Dans l'ascenseur, aucun de nous deux n'ose briser ce silence pesant. Le goût du remord s'empare de ma langue. J'ai réellement l'impression d'avoir trahi Elies alors que tout ça n'a pas le moindre sens. Lui non plus ne prononce pas mots pendant que le numéro des étages, s'affichant sur l'écran du haut, nous propulse au sommet. Pour une fois, je ne me colle pas à lui et reste dans le coin le plus éloigné. J'entortille mes doigts énergiquement et cela ne manque pas à son oeil de détective.

— Tu as quelque chose à te faire pardonner, Ana ?

Ce ton... c'est le ton des reproches. Que me reproche-t-il au juste ? D'avoir dansé avec Gabriel ? Si c'est le cas, c'est qu'il est jaloux et s'il est jaloux c'est que... ? Non, je ne préfère pas m'emballer. Ana reprend du poil de la bête. Et ouais, quand on hérisse mon poil à l'envers, ça fait des dégâts. Je suis comme une bombe à retardement. Furieuse, je me tourne vers lui et pointe du doigt son torse. Ses yeux gris me foudroient.

— Et toi, attaqué-je sur la même note agressive que lui.

Ô Elies, ne t'évertue pas à entrer dans ce jeu, ou tu risquerais de te brûler les ailes. Face à ma question, il rigole ironiquement. L'ascenseur ouvre ses portes. J'enlève alors mes escarpins qui me font un mal de chien et le suis dans le couloir telle une furie. La moquette du couloir chatouille la plante de mes pieds. Elies ne m'attend pas. Une fois la porte de l'appartement ouverte, je m'engouffre à l'intérieur et la claque derrière moi. Je balance mes chaussures dans l'entrée et retrouve Elies dans la salle de bains. Il se passe de l'eau sur le visage, puis ses mains agrippent le lavabo au point que ses phalanges blanchissent. La certitude me frappe en plein visage : nous ne nous en sortirons pas indemne.

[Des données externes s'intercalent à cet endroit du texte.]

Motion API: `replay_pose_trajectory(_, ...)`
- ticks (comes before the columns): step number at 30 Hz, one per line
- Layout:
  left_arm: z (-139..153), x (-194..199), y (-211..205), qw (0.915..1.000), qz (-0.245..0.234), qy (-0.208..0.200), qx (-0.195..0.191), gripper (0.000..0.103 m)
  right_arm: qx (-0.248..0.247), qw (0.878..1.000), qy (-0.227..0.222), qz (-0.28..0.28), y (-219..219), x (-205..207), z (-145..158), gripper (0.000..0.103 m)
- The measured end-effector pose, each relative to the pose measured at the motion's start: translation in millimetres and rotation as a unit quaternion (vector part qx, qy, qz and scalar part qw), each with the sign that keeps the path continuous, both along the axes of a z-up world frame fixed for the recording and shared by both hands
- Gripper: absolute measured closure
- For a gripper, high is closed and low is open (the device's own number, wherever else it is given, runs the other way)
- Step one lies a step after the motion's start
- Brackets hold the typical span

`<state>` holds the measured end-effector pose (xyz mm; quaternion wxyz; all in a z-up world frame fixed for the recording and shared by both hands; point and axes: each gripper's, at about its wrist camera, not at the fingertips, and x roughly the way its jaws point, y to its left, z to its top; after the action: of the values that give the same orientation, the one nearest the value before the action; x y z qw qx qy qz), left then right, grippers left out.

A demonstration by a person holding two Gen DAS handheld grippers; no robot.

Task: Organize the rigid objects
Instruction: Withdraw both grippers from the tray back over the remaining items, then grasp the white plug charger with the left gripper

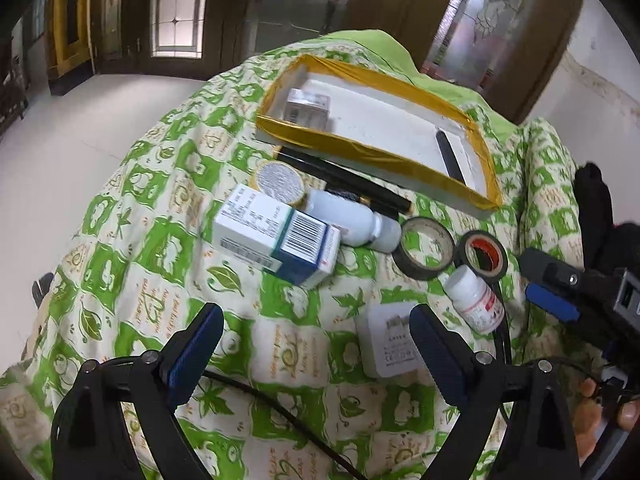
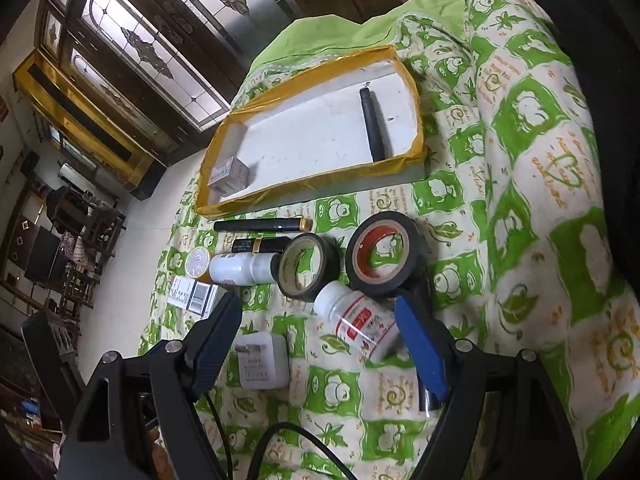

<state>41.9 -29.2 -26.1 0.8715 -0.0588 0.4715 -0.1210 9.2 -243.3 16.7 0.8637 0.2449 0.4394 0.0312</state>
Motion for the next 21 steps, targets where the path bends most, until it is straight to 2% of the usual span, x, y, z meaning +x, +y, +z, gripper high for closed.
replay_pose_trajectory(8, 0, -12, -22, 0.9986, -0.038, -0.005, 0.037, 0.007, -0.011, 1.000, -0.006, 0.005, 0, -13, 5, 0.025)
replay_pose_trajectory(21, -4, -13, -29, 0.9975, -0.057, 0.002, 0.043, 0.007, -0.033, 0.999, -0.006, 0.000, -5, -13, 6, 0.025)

— De quoi, moi, Ana ?! Éclaire moi un peu parce que je ne saisis pas, achève-t-il en se retournant brusquement, ses yeux plus grands que jamais.

Sur le coup, je prends légèrement peur et, par réflexe, mets un pied en arrière. Percevant ce faible mouvement de recul, Elies se raidit.

— Tu as peur de moi maintenant, ajoute-t-il d'un ton ferme.

Même en pleine dispute, je sais qu'il ne me toucherait pas. Jamais. Comment ose-t-il penser cela ?

— Bien sûr que non, ne dit pas n'importe quoi.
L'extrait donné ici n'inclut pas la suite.